- _Task to carry out_: Every line from the one that contains "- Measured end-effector" to the end of the material below should be output exactly, with both ends included and nothing else.

═══ Given data

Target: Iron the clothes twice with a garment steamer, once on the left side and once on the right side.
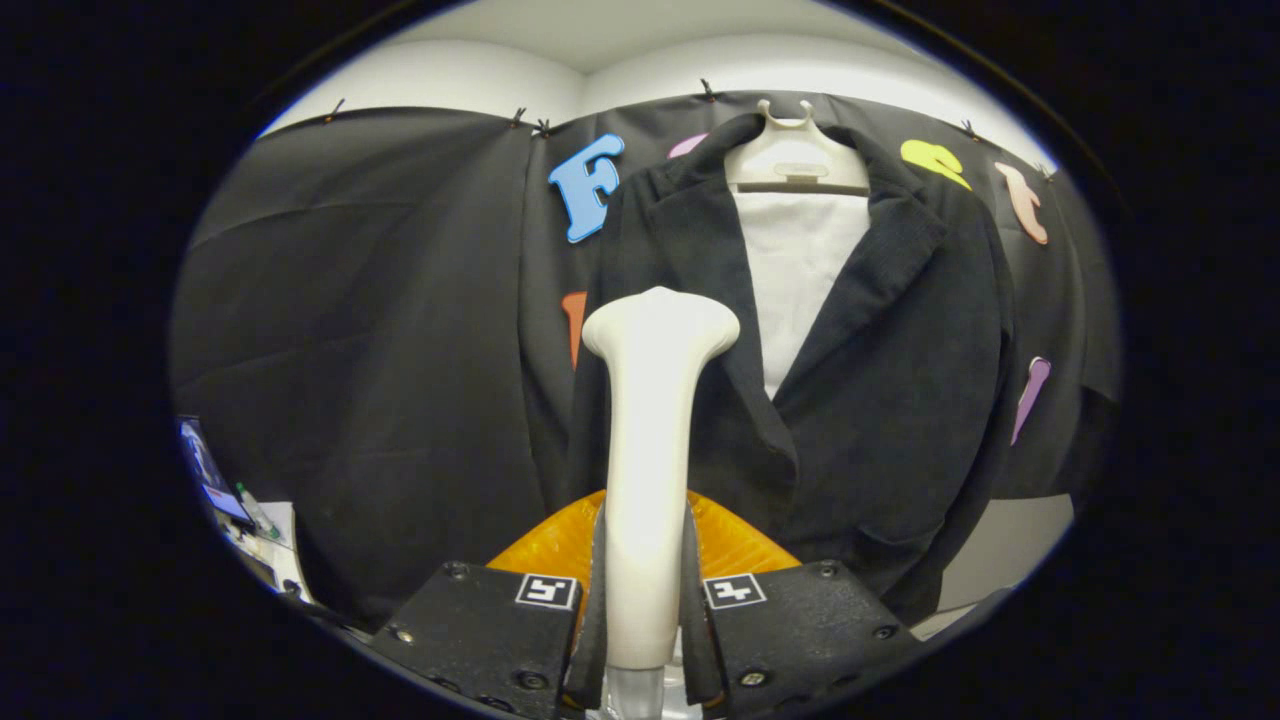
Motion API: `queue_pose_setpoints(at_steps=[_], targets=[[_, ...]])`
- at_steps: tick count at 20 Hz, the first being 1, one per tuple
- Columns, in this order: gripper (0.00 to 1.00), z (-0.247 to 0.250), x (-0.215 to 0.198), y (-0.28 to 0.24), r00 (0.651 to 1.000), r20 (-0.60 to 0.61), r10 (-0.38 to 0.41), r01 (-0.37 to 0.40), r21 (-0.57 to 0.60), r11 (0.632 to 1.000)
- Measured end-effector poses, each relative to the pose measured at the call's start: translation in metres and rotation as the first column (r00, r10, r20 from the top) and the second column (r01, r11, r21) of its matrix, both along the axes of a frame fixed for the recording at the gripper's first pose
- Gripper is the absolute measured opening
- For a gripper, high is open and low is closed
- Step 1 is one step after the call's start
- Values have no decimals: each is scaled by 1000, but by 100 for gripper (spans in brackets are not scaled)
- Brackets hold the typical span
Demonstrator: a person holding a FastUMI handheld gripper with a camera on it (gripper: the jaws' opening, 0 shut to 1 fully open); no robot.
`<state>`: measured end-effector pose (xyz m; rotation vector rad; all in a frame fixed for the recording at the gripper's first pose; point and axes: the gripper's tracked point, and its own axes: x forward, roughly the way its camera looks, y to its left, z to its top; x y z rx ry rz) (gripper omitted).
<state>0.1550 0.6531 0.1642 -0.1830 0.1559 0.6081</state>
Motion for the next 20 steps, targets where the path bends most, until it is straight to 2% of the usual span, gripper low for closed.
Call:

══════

- _Solved problem_:
- Measured end-effector poses, each relative to the pose measured at the call's start: translation in metres and rotation as the first column (r00, r10, r20 from the top) and the second column (r01, r11, r21) of its matrix, both along the axes of a frame fixed for the recording at the gripper's first pose
- Gripper is the absolute measured opening
- For a gripper, high is open and low is closed
- Step 1 is one step after the call's start
- Values have no decimals: each is scaled by 1000, but by 100 for gripper (spans in brackets are not scaled)
- Brackets hold the typical span
Demonstrator: a person holding a FastUMI handheld gripper with a camera on it (gripper: the jaws' opening, 0 shut to 1 fully open); no robot.
`<state>`: measured end-effector pose (xyz m; rotation vector rad; all in a frame fixed for the recording at the gripper's first pose; point and axes: the gripper's tracked point, and its own axes: x forward, roughly the way its camera looks, y to its left, z to its top; x y z rx ry rz) (gripper omitted).
<state>0.1550 0.6531 0.1642 -0.1830 0.1559 0.6081</state>
Motion for the next 20 steps, targets where the path bends most, until it is straight to 2% of the usual span, gripper low for closed.
Call:

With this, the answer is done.